It is learned that on August 31, BNPL payment giant Klarna released its second quarter and first half financial report, achieving its first monthly profit in nearly three years, and expecting better performance in the second half of the year. At the same time, Klarna CEO said at the financial report meeting that the company has met the conditions for an IPO and will go public at any time if the market environment improves.
In the first half of this year, Klarna's operating revenue was 9.2 billion Swedish kronor (843.8 million US dollars), an increase of 21% from 7.5 billion Swedish kronor in the same period last year, but it still failed to make a profit in the first half of the year, with a net loss of 2.1 billion Swedish kronor, a decrease of 67% from 6.4 billion Swedish kronor in the same period last year.
It is worth noting that in May, Klarna achieved its first monthly profit in nearly three years and turned a profit in the second quarter.
Data shows that Klarna's total GMV in the second quarter increased by 14% year-on-year, from 209.2 billion Swedish kronor (19.1 billion U.S. dollars) in the same period of 2022 to 238.6 billion Swedish kronor (21.8 billion U.S. dollars). Revenue growth was faster, increasing by 17% year-on-year, from 4.7 billion Swedish kronor (4.291 billion U.S. dollars) in the same period last year to 5.5 billion Swedish kronor (502.2 million U.S. dollars).
The improvement in profitability is due to the cost-cutting strategy that Klarna has implemented since last year. Last year, due to the economic environment, Klarna's market value shrank from US$46 billion to US$6.7 billion, evaporating 85%. So in May last year, Klarna announced a 10% layoff, and has since continued to implement a cost-cutting and efficiency-enhancing strategy.
Cost optimization also brings many other benefits, and coupled with Klarna’s strategy to attract customers, it has achieved significant growth in both the European and American markets. It is reported that Klarna has established 37 million users in the United States and has achieved growth for three consecutive quarters, while in Europe, Klarna’s usage rate has reached 50% to 80%. From its founding in 2005 to 2018, Klarna has maintained stable profitability and invested heavily in its expansion into the United States. Klarna was once the most valuable unlisted startup in Europe, with a valuation of $46 billion. But before its IPO, Klarna began to suffer losses, and its IPO plan was temporarily shelved.

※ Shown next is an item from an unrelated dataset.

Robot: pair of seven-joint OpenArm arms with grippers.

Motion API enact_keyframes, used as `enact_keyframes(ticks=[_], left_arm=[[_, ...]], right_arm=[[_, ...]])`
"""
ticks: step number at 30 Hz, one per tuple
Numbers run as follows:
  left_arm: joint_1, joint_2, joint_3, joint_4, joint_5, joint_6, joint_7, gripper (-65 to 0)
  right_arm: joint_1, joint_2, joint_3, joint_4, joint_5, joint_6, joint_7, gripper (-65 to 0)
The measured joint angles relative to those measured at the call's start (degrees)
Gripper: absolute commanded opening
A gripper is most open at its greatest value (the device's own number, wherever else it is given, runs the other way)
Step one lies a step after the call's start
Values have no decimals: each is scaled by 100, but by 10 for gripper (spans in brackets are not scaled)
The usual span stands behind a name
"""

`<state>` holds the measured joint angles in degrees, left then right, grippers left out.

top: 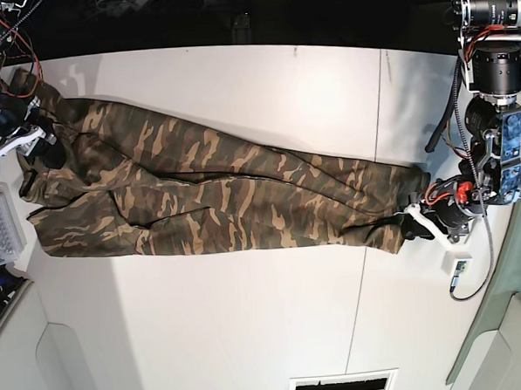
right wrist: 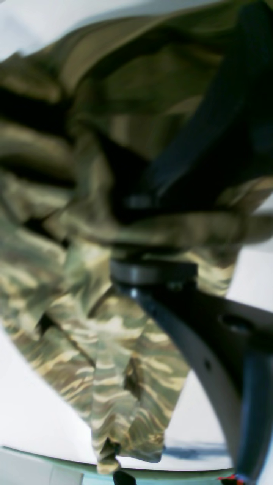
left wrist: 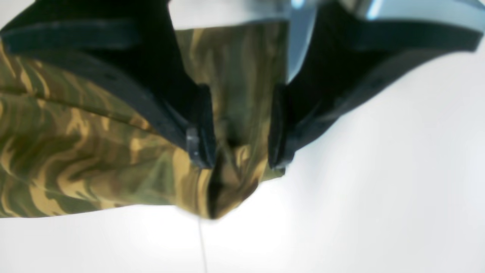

At the latest earnings conference, Klarna CEO Sebastian Siemiatkowski said that Klarna has currently met his three requirements for an IPO, including gaining a foothold in the U.S. market, having a sustainable business model, and having ample room for growth in the future.
But now it’s more a question of market conditions, and Klarna will be ready to go public as long as market conditions improve.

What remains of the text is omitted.